═══ Data provided ═══

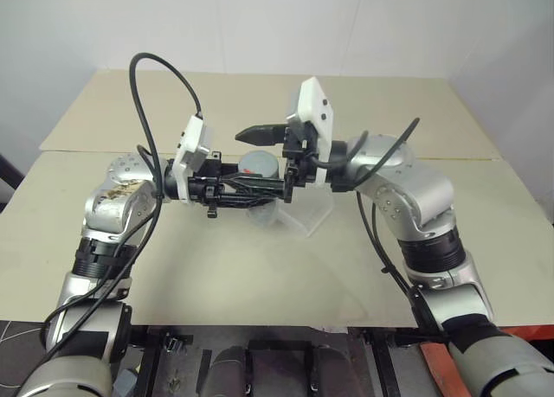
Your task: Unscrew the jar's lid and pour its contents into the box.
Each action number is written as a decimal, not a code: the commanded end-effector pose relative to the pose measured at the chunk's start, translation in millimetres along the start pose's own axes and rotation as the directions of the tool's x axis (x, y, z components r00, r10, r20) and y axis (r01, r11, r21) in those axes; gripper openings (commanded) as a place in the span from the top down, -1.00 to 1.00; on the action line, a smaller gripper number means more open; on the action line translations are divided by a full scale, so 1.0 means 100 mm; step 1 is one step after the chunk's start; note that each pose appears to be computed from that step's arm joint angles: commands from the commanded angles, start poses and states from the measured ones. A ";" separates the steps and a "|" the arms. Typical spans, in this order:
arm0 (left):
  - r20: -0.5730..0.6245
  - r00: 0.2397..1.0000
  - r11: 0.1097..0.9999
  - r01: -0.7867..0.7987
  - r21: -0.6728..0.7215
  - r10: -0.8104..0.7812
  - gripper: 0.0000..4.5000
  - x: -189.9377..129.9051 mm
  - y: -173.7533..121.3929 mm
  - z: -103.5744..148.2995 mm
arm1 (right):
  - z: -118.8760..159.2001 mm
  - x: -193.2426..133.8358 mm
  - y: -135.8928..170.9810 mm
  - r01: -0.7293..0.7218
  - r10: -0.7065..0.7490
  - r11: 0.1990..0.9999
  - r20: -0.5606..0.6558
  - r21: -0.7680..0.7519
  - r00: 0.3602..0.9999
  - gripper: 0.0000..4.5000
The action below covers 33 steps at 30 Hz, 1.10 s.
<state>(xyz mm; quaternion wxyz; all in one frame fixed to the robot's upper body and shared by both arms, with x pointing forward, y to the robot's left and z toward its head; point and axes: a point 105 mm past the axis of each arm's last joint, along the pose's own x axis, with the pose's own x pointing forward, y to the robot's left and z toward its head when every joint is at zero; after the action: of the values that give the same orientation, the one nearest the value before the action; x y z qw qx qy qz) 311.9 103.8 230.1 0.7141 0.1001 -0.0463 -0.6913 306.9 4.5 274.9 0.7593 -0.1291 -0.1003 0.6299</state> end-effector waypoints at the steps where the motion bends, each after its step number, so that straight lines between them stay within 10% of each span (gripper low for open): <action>1: 0.017 0.999 0.997 0.028 0.074 -0.029 0.14 -0.07 -0.06 0.18 | 0.09 -0.30 -0.27 0.138 -0.138 0.990 0.014 -0.032 0.990 -0.98; 21: 0.020 0.999 0.997 0.042 0.067 -0.044 0.14 -0.08 -0.05 0.17 | 0.05 -0.72 -0.43 0.239 -0.240 0.971 -0.026 -0.008 0.971 -0.98; 33: 0.033 0.999 0.998 0.014 0.054 -0.016 0.14 -0.03 0.06 0.11 | 0.25 -0.59 0.03 0.056 -0.056 0.998 0.012 -0.037 0.998 -0.98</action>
<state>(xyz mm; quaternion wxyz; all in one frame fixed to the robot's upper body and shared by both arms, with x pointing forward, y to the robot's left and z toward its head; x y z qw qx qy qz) 316.6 109.7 229.6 0.7122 0.0894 -0.0518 -0.6943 299.7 -58.5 283.7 0.7862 -0.1334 -0.0874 0.5971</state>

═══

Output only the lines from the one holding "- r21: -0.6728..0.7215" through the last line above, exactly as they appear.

Response for this exercise:
  - r21: -0.6728..0.7215
  - r10: -0.8104..0.7812
  - gripper: 0.0000..4.5000
  - x: -189.9377..129.9051 mm
  - y: -173.7533..121.3929 mm
  - z: -103.5744..148.2995 mm
arm1 (right):
  - z: -118.8760..159.2001 mm
  - x: -193.2426..133.8358 mm
  - y: -135.8928..170.9810 mm
  - r01: -0.7293..0.7218
  - r10: -0.7065..0.7490
  - r11: 0.1990..0.9999
  - r20: -0.5606..0.6558
  - r21: -0.7680..0.7519
  - r00: 0.3602..0.9999
  - gripper: 0.0000..4.5000
The action below covers 33 steps at 30 Hz, 1.10 s.
<state>(xyz mm; quaternion wxyz; all in one frame fixed to the robot's upper body and shared by both arms, with x pointing forward, y to the robot's left and z toward its head; point and axes: a point 105 mm past the axis of each arm's last joint, along the pose's own x axis, with the pose's own x pointing forward, y to the robot's left and z toward its head when every joint is at zero; after the action: of the values that give the same orientation, the one nearest the value before the action; x y z qw qx qy qz) 311.9 103.8 230.1 0.7141 0.1001 -0.0463 -0.6913 306.9 4.5 274.9 0.7593 -0.1291 -0.1003 0.6299</state> end-effector waypoints at the steps where the motion bends, each after its step number, so that straight lines between them stay within 10% of each span (gripper low for open): <action>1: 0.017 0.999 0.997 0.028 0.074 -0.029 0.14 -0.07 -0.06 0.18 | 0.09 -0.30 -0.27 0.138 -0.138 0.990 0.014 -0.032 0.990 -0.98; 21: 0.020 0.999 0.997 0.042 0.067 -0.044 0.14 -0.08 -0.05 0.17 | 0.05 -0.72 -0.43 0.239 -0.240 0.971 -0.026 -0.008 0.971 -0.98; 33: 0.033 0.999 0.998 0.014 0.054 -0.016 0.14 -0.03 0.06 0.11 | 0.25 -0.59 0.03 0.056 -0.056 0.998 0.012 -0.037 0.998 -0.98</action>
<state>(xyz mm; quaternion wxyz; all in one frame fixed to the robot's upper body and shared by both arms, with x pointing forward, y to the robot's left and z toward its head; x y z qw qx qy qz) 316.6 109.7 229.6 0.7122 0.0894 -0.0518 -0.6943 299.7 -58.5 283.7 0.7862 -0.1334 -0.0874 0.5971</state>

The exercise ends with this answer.